◆ Collected data:

• • •

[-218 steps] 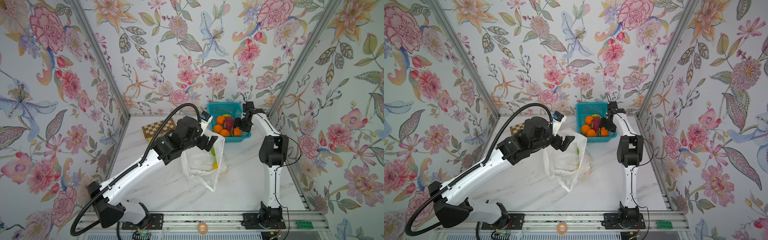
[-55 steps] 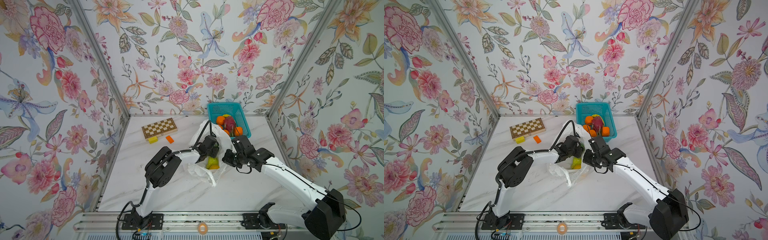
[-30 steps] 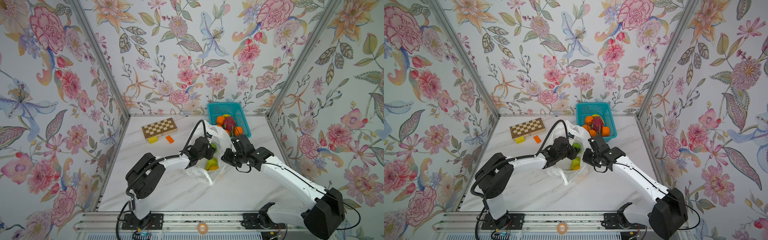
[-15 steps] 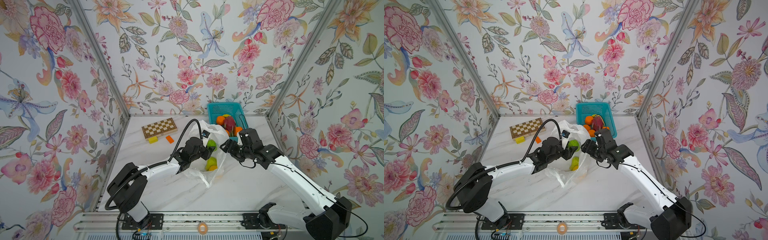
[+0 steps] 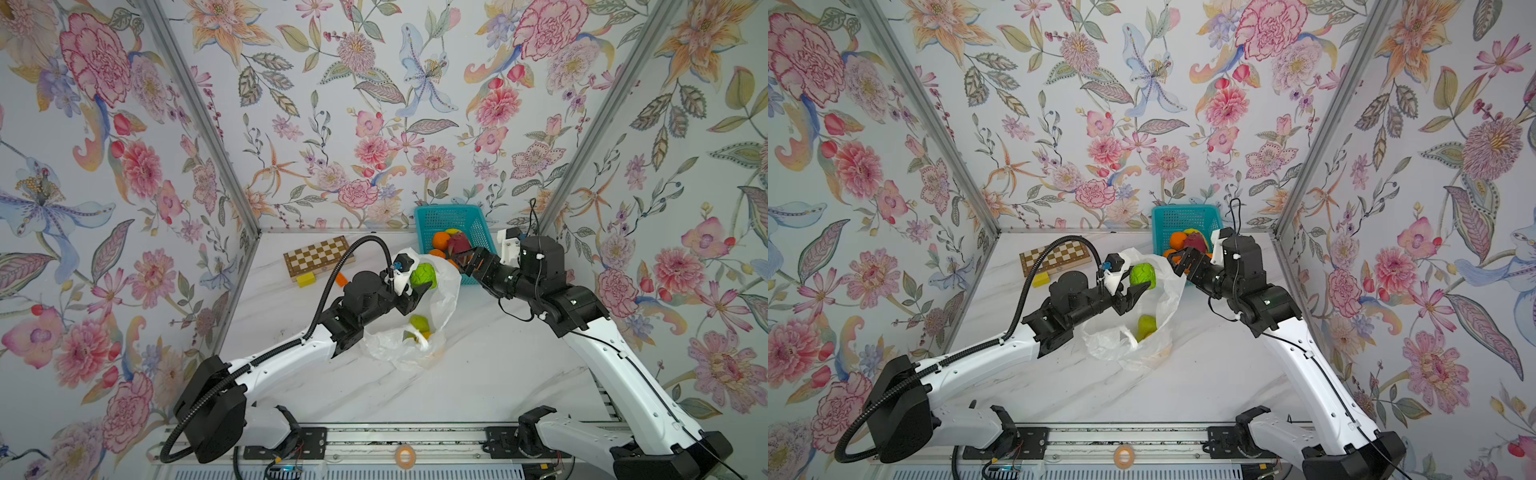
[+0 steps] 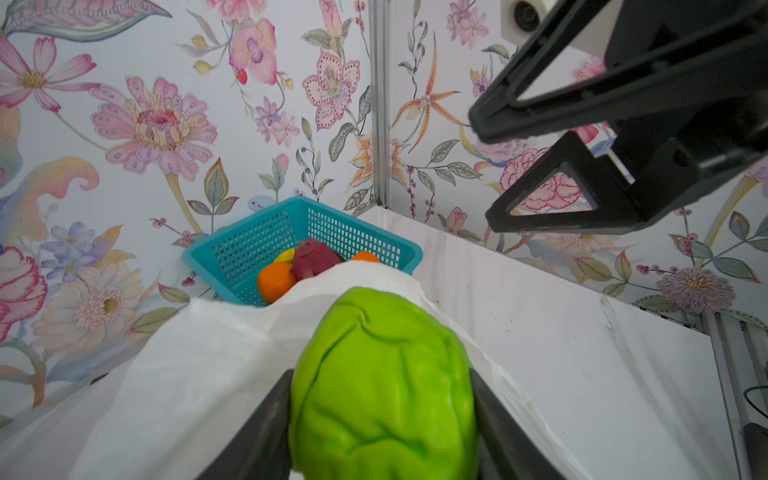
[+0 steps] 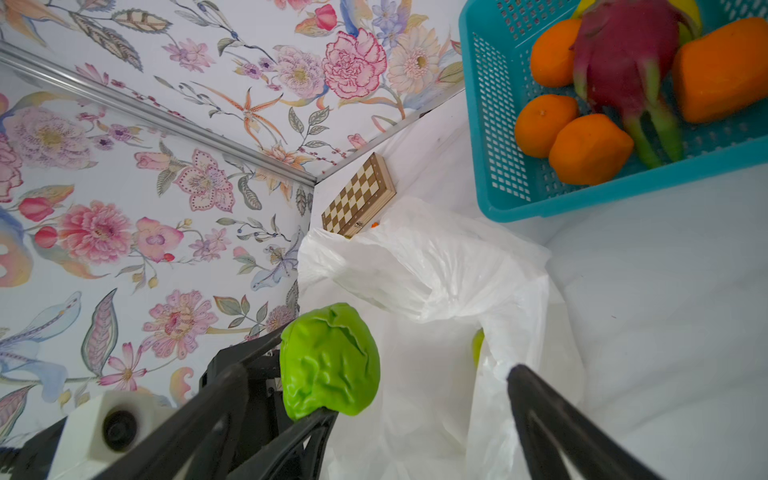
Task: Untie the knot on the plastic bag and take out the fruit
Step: 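Lift the green fruit out of the bag with the left gripper toward the right gripper, then grasp the green fruit with the right gripper from the left gripper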
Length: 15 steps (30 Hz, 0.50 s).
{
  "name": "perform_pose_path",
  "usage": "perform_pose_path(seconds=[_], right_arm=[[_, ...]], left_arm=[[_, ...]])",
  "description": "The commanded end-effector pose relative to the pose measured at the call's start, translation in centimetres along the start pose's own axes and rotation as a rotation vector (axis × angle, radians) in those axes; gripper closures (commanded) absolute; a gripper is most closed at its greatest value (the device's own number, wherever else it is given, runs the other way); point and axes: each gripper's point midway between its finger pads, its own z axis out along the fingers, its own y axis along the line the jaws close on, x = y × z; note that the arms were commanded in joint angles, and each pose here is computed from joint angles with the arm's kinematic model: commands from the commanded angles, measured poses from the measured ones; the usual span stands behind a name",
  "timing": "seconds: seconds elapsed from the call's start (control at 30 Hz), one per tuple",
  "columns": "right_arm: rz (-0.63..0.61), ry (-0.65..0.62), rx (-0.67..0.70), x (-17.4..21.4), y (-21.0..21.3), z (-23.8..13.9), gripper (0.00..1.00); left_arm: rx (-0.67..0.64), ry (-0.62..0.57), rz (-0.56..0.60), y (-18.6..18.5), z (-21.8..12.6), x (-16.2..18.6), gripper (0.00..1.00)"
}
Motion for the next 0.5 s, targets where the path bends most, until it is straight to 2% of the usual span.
perform_pose_path(seconds=[0.0,0.17,0.3,0.47], right_arm=[[-0.055,0.013,-0.151,-0.8,4.0,-0.8,0.01],[-0.048,0.064,-0.266,-0.5,6.3,-0.8,0.01],[-0.02,0.136,-0.362,0.8,7.4,-0.6,0.01],[0.013,0.219,-0.41,2.5,7.7,-0.1,0.01]], left_arm=[[0.072,-0.136,0.103,-1.2,-1.3,-4.2,0.79],[0.127,-0.215,0.156,-2.2,-1.9,-7.2,0.79],[0.145,-0.233,0.226,-2.7,-2.0,-7.9,0.78],[0.182,-0.266,0.26,-3.3,-2.4,-9.4,0.78]])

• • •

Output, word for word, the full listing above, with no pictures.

[-218 steps] 
[-55 steps] 
[-30 steps] 
[-15 steps] 
[+0 steps] 
[+0 steps] 
[+0 steps] 
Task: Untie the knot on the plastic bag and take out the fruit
Step: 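Lift the green fruit out of the bag with the left gripper toward the right gripper, then grasp the green fruit with the right gripper from the left gripper
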Length: 15 steps (30 Hz, 0.50 s).
{
  "name": "perform_pose_path",
  "usage": "perform_pose_path(seconds=[_], right_arm=[[_, ...]], left_arm=[[_, ...]])",
  "description": "The commanded end-effector pose relative to the pose measured at the call's start, translation in centimetres along the start pose's own axes and rotation as a rotation vector (axis × angle, radians) in those axes; gripper closures (commanded) absolute; a gripper is most closed at its greatest value (the device's own number, wherever else it is given, runs the other way); point and axes: each gripper's point midway between its finger pads, its own z axis out along the fingers, its own y axis along the line the jaws close on, x = y × z; note that the arms were commanded in joint angles, and each pose here is computed from joint angles with the arm's kinematic model: commands from the commanded angles, measured poses from the measured ones; the usual span stands behind a name",
  "timing": "seconds: seconds elapsed from the call's start (control at 30 Hz), one per tuple",
  "columns": "right_arm: rz (-0.63..0.61), ry (-0.65..0.62), rx (-0.67..0.70), x (-17.4..21.4), y (-21.0..21.3), z (-23.8..13.9), gripper (0.00..1.00); left_arm: rx (-0.67..0.64), ry (-0.62..0.57), rz (-0.56..0.60), y (-18.6..18.5), z (-21.8..12.6), x (-16.2..18.6), gripper (0.00..1.00)"
}
Motion for the next 0.5 s, targets where the path bends most, until it is straight to 2% of the usual span.
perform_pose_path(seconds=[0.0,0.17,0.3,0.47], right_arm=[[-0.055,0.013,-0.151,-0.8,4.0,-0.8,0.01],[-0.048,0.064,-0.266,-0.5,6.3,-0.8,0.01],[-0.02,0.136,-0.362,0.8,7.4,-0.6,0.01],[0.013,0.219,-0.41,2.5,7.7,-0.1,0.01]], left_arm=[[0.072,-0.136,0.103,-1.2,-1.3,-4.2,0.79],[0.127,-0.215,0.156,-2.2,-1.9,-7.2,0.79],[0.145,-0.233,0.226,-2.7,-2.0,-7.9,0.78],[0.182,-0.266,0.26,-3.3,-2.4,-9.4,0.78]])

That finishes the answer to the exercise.